──────── TASK MATERIAL
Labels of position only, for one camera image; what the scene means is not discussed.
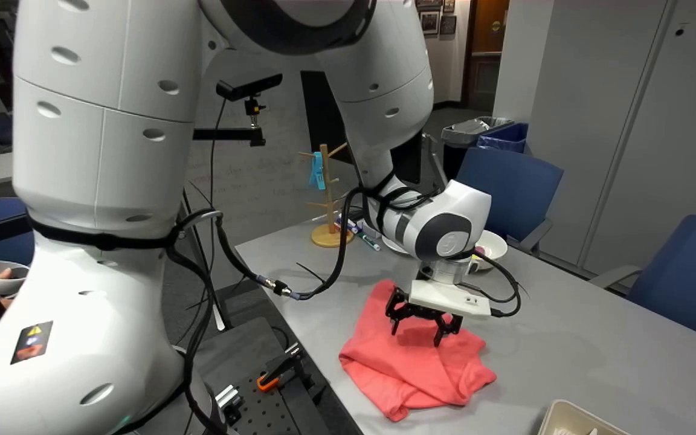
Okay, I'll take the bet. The orange shirt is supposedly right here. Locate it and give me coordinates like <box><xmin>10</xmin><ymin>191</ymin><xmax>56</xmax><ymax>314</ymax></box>
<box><xmin>335</xmin><ymin>277</ymin><xmax>501</xmax><ymax>422</ymax></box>

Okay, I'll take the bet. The black camera on stand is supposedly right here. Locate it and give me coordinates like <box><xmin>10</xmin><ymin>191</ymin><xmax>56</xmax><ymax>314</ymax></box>
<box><xmin>190</xmin><ymin>72</ymin><xmax>286</xmax><ymax>150</ymax></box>

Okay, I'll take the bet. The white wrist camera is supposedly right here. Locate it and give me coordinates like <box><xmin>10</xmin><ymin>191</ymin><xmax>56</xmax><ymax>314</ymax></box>
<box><xmin>405</xmin><ymin>276</ymin><xmax>496</xmax><ymax>321</ymax></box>

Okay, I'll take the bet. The wooden mug tree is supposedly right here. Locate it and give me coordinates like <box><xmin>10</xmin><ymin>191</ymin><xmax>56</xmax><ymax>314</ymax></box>
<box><xmin>307</xmin><ymin>143</ymin><xmax>360</xmax><ymax>252</ymax></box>

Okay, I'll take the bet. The grey storage cabinet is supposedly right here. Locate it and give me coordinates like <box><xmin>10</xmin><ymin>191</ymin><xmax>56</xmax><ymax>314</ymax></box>
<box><xmin>514</xmin><ymin>0</ymin><xmax>696</xmax><ymax>280</ymax></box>

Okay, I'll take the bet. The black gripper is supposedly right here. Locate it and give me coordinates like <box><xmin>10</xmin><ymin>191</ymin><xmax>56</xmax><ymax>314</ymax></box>
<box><xmin>383</xmin><ymin>285</ymin><xmax>463</xmax><ymax>351</ymax></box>

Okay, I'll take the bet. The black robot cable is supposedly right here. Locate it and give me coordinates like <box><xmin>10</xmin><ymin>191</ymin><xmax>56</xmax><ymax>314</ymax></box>
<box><xmin>164</xmin><ymin>184</ymin><xmax>524</xmax><ymax>321</ymax></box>

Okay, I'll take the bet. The white bowl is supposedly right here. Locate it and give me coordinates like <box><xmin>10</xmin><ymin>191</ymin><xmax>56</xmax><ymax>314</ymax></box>
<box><xmin>470</xmin><ymin>229</ymin><xmax>512</xmax><ymax>277</ymax></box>

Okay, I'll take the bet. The beige plastic tray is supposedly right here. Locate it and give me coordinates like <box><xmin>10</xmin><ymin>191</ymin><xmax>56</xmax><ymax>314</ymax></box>
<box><xmin>539</xmin><ymin>397</ymin><xmax>632</xmax><ymax>435</ymax></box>

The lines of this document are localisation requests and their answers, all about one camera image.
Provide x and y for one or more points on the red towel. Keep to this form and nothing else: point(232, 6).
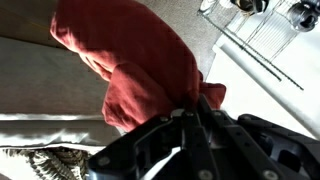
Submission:
point(133, 50)

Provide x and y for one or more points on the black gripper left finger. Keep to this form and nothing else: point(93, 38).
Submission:
point(150, 150)

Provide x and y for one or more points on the white shoes pair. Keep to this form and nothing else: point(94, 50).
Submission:
point(208, 4)

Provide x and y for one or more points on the white bed sheet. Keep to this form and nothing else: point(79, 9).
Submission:
point(50, 133)

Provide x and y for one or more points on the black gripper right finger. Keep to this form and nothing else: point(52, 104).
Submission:
point(246, 150)

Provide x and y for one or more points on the black chunky shoe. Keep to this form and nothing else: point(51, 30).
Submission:
point(250, 5)

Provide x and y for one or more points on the patterned blanket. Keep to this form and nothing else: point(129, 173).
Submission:
point(50, 163)

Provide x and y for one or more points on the beige bed footboard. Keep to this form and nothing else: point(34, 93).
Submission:
point(40, 83)

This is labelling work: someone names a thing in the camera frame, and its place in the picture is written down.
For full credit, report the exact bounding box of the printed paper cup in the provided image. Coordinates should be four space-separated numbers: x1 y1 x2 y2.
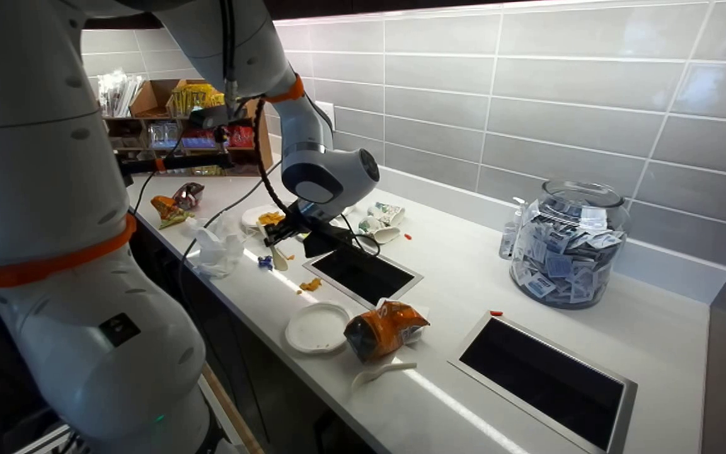
371 199 409 225
355 209 398 243

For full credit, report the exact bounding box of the dark base cabinet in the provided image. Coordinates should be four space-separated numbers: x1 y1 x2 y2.
131 225 383 454

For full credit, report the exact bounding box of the white plastic bag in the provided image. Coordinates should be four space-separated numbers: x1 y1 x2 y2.
93 69 144 121

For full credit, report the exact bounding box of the dark red snack wrapper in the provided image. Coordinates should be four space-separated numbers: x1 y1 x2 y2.
171 181 206 213

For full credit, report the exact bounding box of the wooden organizer shelf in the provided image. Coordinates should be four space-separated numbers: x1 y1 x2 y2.
100 79 274 177

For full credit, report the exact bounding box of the small clear plastic bottle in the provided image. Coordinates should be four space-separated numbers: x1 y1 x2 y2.
497 198 526 261

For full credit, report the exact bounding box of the wooden board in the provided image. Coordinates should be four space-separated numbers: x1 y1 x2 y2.
197 360 264 454

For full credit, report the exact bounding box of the open cardboard box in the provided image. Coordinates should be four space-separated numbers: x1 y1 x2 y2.
128 79 182 121

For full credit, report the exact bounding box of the orange snack wrapper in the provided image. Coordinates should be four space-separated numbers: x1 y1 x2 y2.
149 194 190 230

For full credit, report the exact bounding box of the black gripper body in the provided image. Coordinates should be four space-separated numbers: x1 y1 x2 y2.
282 199 345 248

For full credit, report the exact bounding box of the thin black power cable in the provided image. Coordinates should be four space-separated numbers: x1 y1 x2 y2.
182 159 284 261

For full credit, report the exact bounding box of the white wall outlet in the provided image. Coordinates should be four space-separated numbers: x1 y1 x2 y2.
312 99 339 132

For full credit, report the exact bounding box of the glass jar with sachets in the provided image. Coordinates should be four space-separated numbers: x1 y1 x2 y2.
509 177 630 311

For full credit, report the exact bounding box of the steel framed countertop opening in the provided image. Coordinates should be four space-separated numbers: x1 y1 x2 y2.
303 243 423 307
448 312 639 454

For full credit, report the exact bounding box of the yellow snack bag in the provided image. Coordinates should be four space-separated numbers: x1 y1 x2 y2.
167 80 228 117

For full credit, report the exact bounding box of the orange chips bag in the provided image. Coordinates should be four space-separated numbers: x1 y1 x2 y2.
342 301 431 367

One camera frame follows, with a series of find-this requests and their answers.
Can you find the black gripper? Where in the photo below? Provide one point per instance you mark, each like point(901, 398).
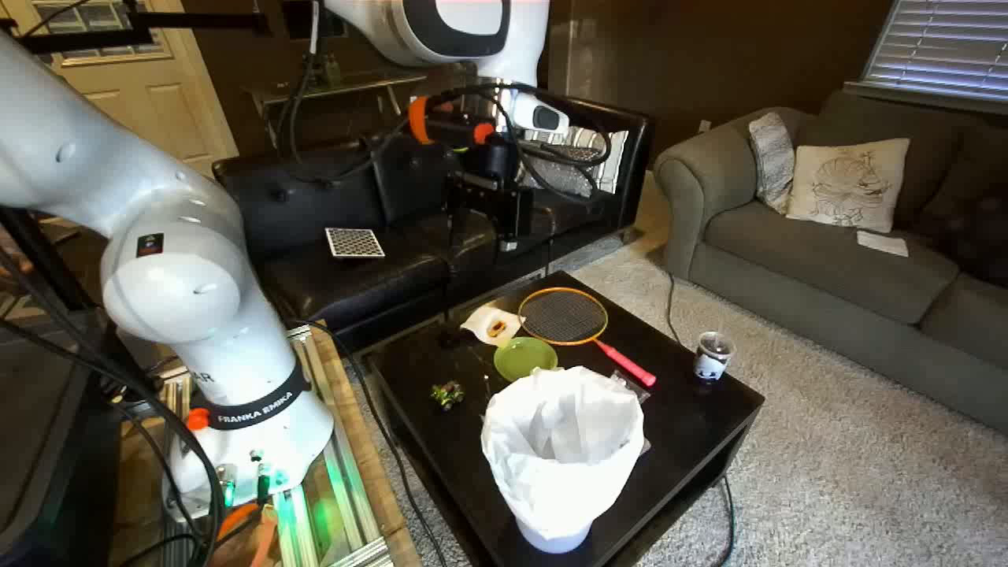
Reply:
point(509, 175)

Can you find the small green toy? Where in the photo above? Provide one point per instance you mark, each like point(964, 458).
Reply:
point(448, 394)

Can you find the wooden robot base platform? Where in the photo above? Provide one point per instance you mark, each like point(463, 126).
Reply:
point(357, 460)

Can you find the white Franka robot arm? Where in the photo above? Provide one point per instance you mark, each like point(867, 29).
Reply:
point(178, 271)

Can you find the silver grey pillow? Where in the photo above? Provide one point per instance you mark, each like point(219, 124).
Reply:
point(572, 176)

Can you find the black white striped pillow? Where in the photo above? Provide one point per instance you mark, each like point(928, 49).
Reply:
point(614, 158)

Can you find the green round plate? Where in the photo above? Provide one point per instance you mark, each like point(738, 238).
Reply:
point(524, 358)

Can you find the flat grey tablet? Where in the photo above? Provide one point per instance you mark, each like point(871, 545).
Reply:
point(355, 244)

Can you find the black leather armchair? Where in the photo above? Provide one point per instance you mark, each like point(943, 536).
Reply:
point(303, 200)

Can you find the bin with white bag liner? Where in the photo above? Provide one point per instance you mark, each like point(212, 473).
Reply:
point(561, 441)

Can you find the black coffee table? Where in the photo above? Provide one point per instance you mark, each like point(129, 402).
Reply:
point(672, 419)

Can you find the grey white patterned pillow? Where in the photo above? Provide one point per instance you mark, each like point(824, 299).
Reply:
point(772, 158)

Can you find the grey fabric sofa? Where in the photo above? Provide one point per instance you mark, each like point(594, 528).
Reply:
point(839, 271)

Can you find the cream printed throw pillow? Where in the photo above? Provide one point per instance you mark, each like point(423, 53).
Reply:
point(851, 185)

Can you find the white paper sheet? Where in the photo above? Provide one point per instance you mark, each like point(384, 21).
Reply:
point(883, 244)

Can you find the white panel door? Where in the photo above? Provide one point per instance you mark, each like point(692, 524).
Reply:
point(159, 106)

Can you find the black tripod stand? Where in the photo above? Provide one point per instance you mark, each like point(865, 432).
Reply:
point(126, 29)

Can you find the dark patterned pillow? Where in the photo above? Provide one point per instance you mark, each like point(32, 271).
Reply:
point(976, 230)

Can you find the white window blind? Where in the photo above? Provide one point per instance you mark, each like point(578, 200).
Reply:
point(940, 49)

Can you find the black equipment case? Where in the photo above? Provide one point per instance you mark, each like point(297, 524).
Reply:
point(41, 452)

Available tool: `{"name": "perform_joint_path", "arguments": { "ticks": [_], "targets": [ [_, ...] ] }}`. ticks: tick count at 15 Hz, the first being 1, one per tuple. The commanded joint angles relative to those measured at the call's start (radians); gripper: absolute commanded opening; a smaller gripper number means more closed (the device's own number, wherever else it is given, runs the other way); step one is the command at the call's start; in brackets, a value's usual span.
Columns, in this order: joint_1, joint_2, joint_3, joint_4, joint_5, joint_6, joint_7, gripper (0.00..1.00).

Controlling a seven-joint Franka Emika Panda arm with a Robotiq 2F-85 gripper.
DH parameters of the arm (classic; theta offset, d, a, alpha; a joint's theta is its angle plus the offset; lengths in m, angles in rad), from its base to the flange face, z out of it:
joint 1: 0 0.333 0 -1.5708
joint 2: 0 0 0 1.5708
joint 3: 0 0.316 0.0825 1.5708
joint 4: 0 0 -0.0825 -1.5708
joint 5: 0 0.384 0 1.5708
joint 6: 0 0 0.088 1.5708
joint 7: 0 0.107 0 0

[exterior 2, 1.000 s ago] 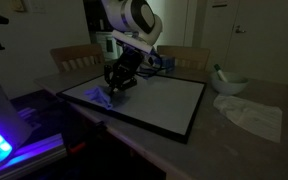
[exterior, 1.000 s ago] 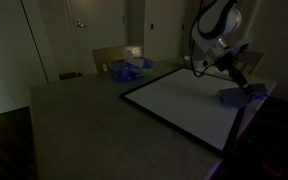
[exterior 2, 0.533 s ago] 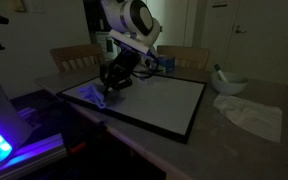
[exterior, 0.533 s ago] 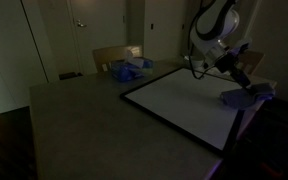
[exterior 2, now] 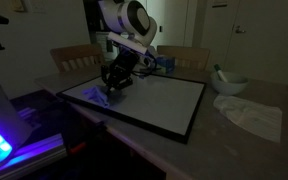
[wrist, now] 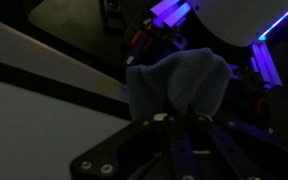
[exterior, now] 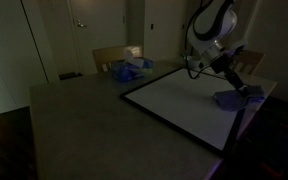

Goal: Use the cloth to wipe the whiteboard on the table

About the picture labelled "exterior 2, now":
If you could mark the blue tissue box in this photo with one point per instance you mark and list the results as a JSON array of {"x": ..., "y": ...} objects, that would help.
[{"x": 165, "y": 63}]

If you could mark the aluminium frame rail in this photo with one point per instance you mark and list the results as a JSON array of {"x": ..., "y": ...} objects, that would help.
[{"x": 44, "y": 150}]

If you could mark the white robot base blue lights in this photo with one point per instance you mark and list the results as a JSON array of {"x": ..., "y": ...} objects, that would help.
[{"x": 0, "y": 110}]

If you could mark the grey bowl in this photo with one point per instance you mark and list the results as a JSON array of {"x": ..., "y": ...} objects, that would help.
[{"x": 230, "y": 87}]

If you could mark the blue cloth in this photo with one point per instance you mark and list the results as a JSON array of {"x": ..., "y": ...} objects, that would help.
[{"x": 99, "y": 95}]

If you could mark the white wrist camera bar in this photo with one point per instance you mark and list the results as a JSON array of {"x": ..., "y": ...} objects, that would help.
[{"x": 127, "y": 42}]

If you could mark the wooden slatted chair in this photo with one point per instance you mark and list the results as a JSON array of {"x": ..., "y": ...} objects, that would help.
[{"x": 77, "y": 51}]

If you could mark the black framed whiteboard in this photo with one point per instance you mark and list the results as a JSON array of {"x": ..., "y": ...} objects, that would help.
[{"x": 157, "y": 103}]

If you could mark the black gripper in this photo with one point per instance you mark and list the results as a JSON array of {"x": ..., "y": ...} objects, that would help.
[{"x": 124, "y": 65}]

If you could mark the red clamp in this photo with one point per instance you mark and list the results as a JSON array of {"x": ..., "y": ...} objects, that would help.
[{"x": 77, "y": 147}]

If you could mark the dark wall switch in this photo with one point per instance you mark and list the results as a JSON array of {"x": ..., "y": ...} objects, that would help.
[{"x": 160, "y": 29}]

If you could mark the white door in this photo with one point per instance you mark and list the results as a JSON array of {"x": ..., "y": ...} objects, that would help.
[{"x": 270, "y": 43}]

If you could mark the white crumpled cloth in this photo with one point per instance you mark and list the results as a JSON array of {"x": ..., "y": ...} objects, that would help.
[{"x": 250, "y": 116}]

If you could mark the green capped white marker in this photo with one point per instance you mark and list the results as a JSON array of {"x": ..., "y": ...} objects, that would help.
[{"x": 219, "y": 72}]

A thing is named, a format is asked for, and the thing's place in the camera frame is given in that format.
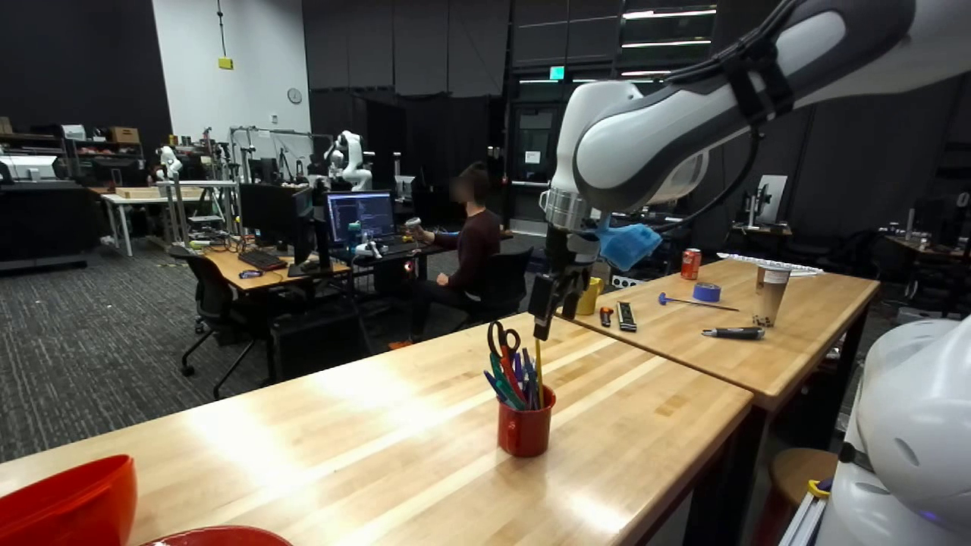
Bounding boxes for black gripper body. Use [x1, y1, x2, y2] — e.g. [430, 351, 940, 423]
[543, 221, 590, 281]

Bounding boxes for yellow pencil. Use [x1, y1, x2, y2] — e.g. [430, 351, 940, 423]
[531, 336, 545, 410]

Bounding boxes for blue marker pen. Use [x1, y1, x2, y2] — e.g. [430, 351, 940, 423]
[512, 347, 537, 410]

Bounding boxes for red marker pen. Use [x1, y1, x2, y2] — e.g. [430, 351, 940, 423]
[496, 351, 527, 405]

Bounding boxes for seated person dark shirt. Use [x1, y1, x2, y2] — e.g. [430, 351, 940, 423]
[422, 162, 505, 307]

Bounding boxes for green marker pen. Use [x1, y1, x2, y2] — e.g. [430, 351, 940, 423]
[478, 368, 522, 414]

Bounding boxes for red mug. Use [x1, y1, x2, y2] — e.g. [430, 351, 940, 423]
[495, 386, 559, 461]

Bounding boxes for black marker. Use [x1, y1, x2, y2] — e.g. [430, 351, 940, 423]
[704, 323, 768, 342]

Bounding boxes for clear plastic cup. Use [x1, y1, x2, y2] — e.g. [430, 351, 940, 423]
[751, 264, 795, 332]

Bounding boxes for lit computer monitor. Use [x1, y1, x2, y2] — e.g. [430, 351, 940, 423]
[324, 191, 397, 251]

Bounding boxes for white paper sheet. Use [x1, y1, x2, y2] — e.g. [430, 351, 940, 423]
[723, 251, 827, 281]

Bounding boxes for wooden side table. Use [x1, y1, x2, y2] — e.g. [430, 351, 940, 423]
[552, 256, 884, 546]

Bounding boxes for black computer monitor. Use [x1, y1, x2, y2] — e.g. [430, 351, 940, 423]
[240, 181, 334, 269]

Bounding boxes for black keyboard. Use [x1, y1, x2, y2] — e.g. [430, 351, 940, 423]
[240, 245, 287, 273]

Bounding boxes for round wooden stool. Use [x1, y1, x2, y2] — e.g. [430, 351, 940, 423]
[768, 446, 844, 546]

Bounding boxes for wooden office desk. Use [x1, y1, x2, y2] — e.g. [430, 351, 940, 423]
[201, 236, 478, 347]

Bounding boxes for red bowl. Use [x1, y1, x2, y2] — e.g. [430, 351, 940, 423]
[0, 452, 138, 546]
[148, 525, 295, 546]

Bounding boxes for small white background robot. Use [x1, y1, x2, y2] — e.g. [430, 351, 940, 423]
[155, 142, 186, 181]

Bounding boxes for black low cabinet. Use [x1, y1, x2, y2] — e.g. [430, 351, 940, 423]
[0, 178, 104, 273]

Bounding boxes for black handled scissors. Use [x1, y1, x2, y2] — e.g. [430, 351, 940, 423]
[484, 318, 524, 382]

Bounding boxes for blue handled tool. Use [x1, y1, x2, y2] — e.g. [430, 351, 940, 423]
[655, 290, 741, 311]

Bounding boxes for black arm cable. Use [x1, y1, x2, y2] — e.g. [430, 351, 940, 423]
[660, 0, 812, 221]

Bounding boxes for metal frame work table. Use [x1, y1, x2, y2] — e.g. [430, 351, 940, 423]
────────────────
Count up the lines in the material above that contain the string "picture", then state that figure alone.

2